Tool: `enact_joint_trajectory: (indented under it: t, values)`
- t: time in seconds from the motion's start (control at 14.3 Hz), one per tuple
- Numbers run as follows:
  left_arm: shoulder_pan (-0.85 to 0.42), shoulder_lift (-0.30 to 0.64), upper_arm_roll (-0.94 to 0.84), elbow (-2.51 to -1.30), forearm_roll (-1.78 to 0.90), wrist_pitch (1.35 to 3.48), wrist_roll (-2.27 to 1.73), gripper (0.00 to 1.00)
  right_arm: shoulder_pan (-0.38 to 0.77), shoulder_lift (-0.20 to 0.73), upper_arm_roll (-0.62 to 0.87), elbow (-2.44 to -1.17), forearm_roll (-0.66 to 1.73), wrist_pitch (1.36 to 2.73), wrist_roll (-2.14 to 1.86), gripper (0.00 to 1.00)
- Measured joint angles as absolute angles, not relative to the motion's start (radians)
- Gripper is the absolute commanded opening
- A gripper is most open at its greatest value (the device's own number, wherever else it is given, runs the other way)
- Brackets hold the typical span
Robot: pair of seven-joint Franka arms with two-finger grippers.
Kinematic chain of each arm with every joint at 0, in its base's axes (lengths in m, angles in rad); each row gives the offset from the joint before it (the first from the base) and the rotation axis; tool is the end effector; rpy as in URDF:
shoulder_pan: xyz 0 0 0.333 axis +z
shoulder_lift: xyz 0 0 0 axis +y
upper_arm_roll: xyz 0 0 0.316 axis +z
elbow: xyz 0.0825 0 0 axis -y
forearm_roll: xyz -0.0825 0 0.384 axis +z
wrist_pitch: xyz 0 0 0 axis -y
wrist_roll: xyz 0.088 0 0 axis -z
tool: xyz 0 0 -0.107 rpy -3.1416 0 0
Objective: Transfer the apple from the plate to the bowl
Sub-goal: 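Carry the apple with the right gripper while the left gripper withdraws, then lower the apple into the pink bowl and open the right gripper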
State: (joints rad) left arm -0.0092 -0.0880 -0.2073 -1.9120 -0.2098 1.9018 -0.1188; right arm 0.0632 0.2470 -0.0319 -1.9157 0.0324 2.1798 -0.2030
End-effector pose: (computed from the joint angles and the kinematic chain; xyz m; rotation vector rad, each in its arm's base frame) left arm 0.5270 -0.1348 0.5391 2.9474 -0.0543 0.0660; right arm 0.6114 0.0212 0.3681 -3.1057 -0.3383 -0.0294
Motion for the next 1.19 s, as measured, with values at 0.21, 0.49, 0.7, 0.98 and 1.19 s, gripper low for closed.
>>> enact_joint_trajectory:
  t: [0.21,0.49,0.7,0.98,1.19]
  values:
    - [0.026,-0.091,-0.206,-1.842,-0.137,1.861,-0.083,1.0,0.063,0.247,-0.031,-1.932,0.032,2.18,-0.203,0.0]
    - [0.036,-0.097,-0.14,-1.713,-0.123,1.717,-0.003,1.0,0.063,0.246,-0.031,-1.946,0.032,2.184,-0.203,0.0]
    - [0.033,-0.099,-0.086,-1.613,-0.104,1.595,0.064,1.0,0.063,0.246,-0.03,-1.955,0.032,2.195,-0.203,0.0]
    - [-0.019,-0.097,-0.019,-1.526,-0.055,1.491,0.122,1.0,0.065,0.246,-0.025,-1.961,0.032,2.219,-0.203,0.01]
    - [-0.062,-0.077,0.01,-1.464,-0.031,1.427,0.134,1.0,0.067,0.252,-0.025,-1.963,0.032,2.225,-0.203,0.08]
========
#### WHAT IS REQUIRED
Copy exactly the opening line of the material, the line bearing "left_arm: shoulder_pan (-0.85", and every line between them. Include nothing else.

#### EXERCISE RESULT
Tool: `enact_joint_trajectory: (indented under it: t, values)`
- t: time in seconds from the motion's start (control at 14.3 Hz), one per tuple
- Numbers run as follows:
  left_arm: shoulder_pan (-0.85 to 0.42), shoulder_lift (-0.30 to 0.64), upper_arm_roll (-0.94 to 0.84), elbow (-2.51 to -1.30), forearm_roll (-1.78 to 0.90), wrist_pitch (1.35 to 3.48), wrist_roll (-2.27 to 1.73), gripper (0.00 to 1.00)

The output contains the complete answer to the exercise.